If you are running on Kubernetes I believe it’s generally recommended to have smaller but more number of ingesters. You may also consider posting this question on the Grafana community Slack, there are people there who are running much bigger cluster than I who may be able to give you better information.
So the reason the ingester pod is failing is not clear to me. It does not appear to be memory related - the pod is not getting oom killed. Its just failing to process events
As for the test data. This is synthetic data generated by grafana/xk6-loki: k6 extension for Loki (github.com) with the data being between 4 and 5kb in size - its purely synthetic I have no idea what it even looks like!
The ingester pods simply have their liveness probe check failing - its not clear what is failed / why. Here are the config overrides we are specifying for the chart:
We have the ingester pod configured to autoscale at 80% cpu. Each ingester pod gets 4 cpus and 8gb of ram.
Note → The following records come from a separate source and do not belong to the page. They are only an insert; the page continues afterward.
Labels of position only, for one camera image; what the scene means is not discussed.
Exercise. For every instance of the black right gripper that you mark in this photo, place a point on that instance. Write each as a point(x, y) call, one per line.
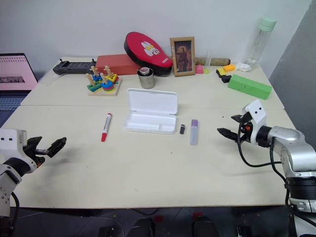
point(245, 130)

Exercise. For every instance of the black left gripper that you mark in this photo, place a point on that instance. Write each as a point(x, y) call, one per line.
point(33, 150)

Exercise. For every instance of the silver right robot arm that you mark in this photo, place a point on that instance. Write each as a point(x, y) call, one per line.
point(291, 158)

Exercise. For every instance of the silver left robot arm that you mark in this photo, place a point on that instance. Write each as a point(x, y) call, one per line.
point(6, 181)

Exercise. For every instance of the white plastic case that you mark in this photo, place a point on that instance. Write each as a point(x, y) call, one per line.
point(151, 111)

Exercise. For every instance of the purple capped highlighter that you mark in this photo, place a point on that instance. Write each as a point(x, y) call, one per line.
point(194, 132)

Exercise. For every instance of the green rectangular block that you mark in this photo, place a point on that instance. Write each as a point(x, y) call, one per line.
point(249, 86)

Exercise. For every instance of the black yellow toy piece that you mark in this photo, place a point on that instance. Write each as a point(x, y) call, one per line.
point(220, 72)

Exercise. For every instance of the orange toy block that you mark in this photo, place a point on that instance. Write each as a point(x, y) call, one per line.
point(229, 67)

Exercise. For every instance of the crumpled white paper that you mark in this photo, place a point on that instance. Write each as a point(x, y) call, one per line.
point(243, 66)

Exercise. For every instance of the small yellow green toy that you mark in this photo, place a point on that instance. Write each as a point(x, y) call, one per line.
point(206, 71)

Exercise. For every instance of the red whiteboard marker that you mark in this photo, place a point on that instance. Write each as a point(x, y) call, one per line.
point(106, 127)

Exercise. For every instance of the pink toy block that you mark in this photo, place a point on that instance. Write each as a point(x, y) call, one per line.
point(199, 69)

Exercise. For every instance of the brown wooden rolling stick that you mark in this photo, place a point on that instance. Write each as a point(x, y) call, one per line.
point(219, 60)

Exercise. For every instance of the clear plastic tube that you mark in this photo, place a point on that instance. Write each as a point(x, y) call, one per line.
point(207, 59)

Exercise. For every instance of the laptop with pink screen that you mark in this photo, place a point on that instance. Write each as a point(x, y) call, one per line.
point(13, 79)

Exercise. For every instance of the black handheld controller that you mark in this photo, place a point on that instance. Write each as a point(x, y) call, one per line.
point(71, 67)

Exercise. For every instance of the wooden shape stacking toy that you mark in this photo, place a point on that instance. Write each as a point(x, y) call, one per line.
point(104, 82)

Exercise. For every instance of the wooden framed picture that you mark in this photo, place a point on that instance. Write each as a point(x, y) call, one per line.
point(183, 56)

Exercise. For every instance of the clear bottle with green lid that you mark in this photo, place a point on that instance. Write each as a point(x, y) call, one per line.
point(259, 42)

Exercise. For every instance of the steel cup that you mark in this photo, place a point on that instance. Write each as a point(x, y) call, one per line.
point(146, 79)

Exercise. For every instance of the pink item in cup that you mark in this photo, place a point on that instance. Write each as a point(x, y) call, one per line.
point(144, 71)

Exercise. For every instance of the red brick block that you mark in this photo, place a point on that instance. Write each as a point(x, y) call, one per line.
point(114, 64)

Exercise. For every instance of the red black boxing pad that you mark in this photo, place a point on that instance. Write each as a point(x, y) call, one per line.
point(145, 53)

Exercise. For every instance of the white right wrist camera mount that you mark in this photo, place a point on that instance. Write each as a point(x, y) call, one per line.
point(255, 116)

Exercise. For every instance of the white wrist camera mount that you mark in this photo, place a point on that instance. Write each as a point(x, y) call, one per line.
point(12, 145)
point(255, 116)

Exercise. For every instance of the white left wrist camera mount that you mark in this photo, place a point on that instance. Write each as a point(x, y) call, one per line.
point(12, 145)
I’ve thought about scaling the pods down to 2 cpu to see if that performs better - like you say a larger number of smaller pods.
Any thoughts? Especially around the config overrides - we’ve played with a few settings based on the synthetic load testing but we know they are only going to get us in the ballpark of where we will need to be for real load ( and yes I know many settings will just depend on the actual traffic we receive!)
Start from small test. Look at the test logs and see what they look like. The last time I used K6 to test our Loki cluster was a while ago, and I unfortunately did not pay attention to the cardinality of the logs, but if I had to guess I would say that’s likely not a problem.
You should look to implement some baseline metrics for your Loki cluster so you can understand why it’s failing. You don’t have to be elaborate, but at least some basic ones, otherwise you are just making adjustments blind. Some metrics that would be useful, in my opinion, would be CPU, memory, gc, gc time, active stream, stream created per sec. Start with small test, gradually increase load, and see what the metrics say.
I’m hesitent to change the grpc size as we are not currently experiencing rejections related to it but good to know for the future. I expect that is more log content based in nature.
For the load test I configured iirc 300 unique app names, 5 namespaces and I forget what I put for the rest but we should have a pretty good distribution in terms of log data being generated.
I enabled persistence for the wal / data directory. Now all 3 ingester pods are in a permenantly failed state. I’m guessing that if I nuke the pv the instances would come back. ( basically had the same thing before - I issued pod delete which would wipe the storage out )
Its not clear to me why the ingesters are failing. I only see the logged 503 now.
You can scroll up a bit, my earlier reply had more information.
We are running 4 ingesters, 2 cpu x 8GB memory. With average 10K logs per seconds we are at 40% memory pressure.
I haven’t really done a deep dive, but I kinda feel like the memory pressure is related to number of streams more than number of log lines you receive (logs that have the same set of labels are grouped in a stream).
my pod size is similar - 1cpu 10gb ram and we were able to push it to approx 35-40k/sec per pod. Its synthetic load vs real traffic so I’m curious to see how that scales compared to real traffic.
Thanks for your responses @tonyswumac much appreciated!